J.P. Kopasz, Z. Zeng, D. Ellis, J. Rebohar, J. Krogstad, M. Sankaran
Argonne National Laboratory,
United States
Keywords: hydrogen plasma, iron making, hematite, magnetite, iron
Summary:
The steel industry currently accounts for about 8% of global CO2 emissions, and emits approximately 1.8 tons of CO2 per ton of steel produced, about one third of that from making iron. We are developing a cold hydrogen plasma-rotary kiln furnace process to reduce iron ore and potentially eliminate CO2 emissions associated with the ironmaking process.
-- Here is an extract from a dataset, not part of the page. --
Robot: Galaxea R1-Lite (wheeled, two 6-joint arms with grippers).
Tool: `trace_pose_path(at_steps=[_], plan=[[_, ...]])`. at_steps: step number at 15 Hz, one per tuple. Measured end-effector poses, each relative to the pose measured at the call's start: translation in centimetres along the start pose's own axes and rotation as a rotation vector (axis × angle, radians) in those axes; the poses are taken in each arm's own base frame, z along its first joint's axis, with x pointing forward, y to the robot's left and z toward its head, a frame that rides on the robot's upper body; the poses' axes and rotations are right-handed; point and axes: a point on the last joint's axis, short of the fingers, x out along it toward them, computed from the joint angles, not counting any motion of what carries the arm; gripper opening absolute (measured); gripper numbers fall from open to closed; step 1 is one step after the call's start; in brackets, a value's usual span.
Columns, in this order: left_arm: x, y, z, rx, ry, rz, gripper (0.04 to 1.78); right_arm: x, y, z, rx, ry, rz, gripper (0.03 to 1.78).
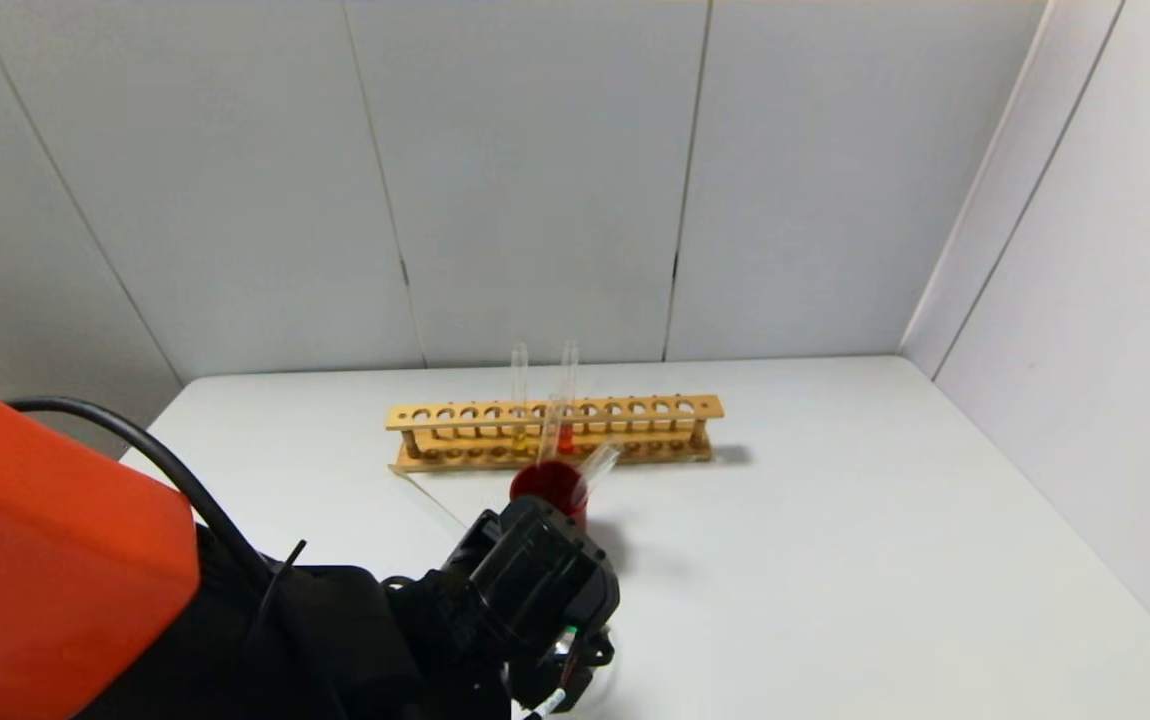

Hydrogen replaces the coal or natural gas currently being used in the BF/BOF and DRI/EAF processes. We use an atmospheric pressure non-equilibrium hydrogen-plasma rather than molecular hydrogen to improve the thermodynamics and kinetics of iron ore reduction and reduce the temperature required. A rotary kiln design is used to control the residence time of the ore in the plasma and to recover the thermal energy from the plasma. If renewable energy is used to provide the electricity for the plasma and for electrolysis to produce the hydrogen, the process could be zero-carbon. We have demonstrated H-plasma reduction of both hematite and magnetite rich ores at temperatures down to 600C. We will discuss results from the H-Plasma reduction and scale-up and integration of the cold H-plasma into a rotary kiln and prospects for increasing the efficiency of this ironmaking process while reducing GHG emissions.